Daft sexual puns—like the use of nuts—or obvious phallic symbols like the flute, together with a reduced, minimalist aesthetic and references to culinary elements like chocolate or pasta gradually opened up a more secretive and more enigmatic sensuality that avoided the conflict of innocence versus naïve. I expected the experience of decoding the flute as a sexual symbol not to be gratifying enough to dwell on it. I wanted to shift the focus onto the fickle nature of signs. Oscillating between signification and emptiness, signs and symbols become sensual things.
I am strongly drawn to craft and simple utilitarian design solutions. The fascination with chocolate bars or other simple geometric grids lies in their presentation of material in a simple and practical way that displays a simple and human aesthetic, as well as being respectful and direct towards the material.
You are also known for painting abstractions, such as a series of slashed canvases that recall the work of Lucio Fontana. What role do these slashes play in your work?

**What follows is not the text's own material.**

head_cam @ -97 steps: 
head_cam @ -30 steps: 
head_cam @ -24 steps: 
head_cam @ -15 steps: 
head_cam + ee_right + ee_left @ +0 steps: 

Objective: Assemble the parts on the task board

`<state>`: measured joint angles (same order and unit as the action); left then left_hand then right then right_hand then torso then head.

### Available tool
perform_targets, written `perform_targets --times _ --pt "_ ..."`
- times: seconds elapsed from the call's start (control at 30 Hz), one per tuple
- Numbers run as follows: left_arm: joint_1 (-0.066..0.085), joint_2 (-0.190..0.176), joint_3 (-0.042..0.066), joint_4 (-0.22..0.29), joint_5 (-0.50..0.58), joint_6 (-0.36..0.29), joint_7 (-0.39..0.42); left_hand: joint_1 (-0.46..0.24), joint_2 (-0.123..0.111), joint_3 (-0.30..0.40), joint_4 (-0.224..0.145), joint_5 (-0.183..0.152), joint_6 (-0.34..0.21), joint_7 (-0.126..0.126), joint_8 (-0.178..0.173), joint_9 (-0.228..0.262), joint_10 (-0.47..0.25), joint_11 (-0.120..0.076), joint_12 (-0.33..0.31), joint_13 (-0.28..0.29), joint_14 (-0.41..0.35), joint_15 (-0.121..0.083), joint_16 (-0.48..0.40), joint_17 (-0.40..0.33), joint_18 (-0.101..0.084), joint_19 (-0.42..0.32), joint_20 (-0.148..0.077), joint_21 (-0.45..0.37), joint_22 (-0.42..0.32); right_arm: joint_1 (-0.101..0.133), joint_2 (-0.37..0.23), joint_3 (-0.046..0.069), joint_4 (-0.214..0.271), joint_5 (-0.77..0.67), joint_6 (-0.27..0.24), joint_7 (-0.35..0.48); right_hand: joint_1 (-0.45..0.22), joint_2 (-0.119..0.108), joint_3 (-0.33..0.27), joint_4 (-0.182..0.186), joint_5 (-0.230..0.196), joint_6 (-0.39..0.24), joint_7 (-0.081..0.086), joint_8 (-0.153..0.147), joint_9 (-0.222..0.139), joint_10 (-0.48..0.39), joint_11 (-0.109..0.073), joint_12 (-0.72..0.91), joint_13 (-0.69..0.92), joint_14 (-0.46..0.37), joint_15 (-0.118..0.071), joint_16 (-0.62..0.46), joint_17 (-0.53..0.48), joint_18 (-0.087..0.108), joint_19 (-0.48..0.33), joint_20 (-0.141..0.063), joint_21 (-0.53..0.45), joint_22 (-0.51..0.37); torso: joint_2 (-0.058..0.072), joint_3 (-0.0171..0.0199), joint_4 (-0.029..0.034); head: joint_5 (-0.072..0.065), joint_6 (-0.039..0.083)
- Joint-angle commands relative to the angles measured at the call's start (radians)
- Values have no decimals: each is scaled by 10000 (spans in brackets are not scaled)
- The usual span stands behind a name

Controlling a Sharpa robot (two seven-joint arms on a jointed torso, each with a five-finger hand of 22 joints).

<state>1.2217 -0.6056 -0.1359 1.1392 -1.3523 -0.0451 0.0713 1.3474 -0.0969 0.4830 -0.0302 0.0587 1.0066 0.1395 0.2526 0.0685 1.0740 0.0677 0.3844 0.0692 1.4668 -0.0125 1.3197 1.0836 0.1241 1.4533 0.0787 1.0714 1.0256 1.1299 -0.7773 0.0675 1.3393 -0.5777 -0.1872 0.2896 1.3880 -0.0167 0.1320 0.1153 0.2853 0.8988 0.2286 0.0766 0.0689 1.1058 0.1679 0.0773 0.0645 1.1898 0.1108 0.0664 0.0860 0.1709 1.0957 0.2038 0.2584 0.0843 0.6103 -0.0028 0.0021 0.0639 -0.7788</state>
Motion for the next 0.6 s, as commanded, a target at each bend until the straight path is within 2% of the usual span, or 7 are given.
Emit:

For me the slashes are just like the flutes or the nuts. They are symbols. Maybe symbols for vaginas, the act of penetration or aggression. In relation to Fontana, however, they are artificial—they are trompe-l'oeil paintings of real slashes. They are not real aggression or penetration. In a way, they are camp, aestheticized gesture.
Recently, you have been other creating trompe l’oeil paintings of fabric winding through latticework. Can you talk about those works?
Winding ribbon has been a recurring subject in my work—I think of it often as a materialized thought. Thought itself becomes material and sensual and meanders around ideas. I guess the latticework somehow represents the rigidity of ideas and the human impulse to fix things and pin them down. It reminds me of Sontag's hesitation about approaching camp as an idea, as opposed to approaching it tentatively as a sensibility. The works you refer to are also painted on a parallelogram-shaped canvas. Somehow they display a fleeing dynamic, or there seems to be a kind of paradigm shift at work.
One frequent point of reference in your work is Neoclassicism, but you also allude to other art-historical styles, ranging from Baroque sculpture to Byzantine icons. How do zero in on these older sources of ideas?
I love old painting. I love to float around art history to look for inspiration, and also as a form of escapism. I go to museums moreover to observe the relationship of a contemporary audience towards painting.
How did you first become drawn to art? What was your first significant art experience?
As a child I sometimes found it difficult to express my feelings and resolve conflicts, so I often withdrew to paint or draw as a coping mechanism. I was also intrigued by old painting that surrounded me in regional museums, in Catholic churches in my home region of Bavaria and in art history books. I always sensed that painting and secrecy have a pact. And I was intrigued with the drama, the nudity, the eroticism and the violence of painting even at a prepubescent stage. I remember as a small boy standing in front of a painting of a decapitation scene. I can recall the smell of old floorboards and oil painting. I remember studying and considering the neck with its severed arteries, veins, tubes, spine and blood spilling. I did not feel the need to ask any questions. I was amazed by this medium that can so readily show the unspeakable, the indescribable within the boundaries of its world.
What made you want to become an artist?
I had no choice.
Who are some of the artists who have inspired you the most?
Over the years there have been a rather random mix of Cézanne, Gerhard Richter, Vermeer, Bruce Nauman, Antonello da Messina, Fra Angelico, El Greco, Piero Manzoni, the Bauhaus, Alexandre da Cunha, Rivane Neuenschwander, Ed Atkins.
Is there anything you collect yourself?
Not with any real consistency. I often look for old peasant utilitarian ceramics, and often press and collect plant leaves.
What are you working on now?
I am working together with a chef on developing a hopefully tasty dinner that will carry a lot of my ideas on sensuality, gently absurd humor, and minimalism. It is part of a program called "Bold Tendencies" and it takes place in South London in a derelict multistory car park.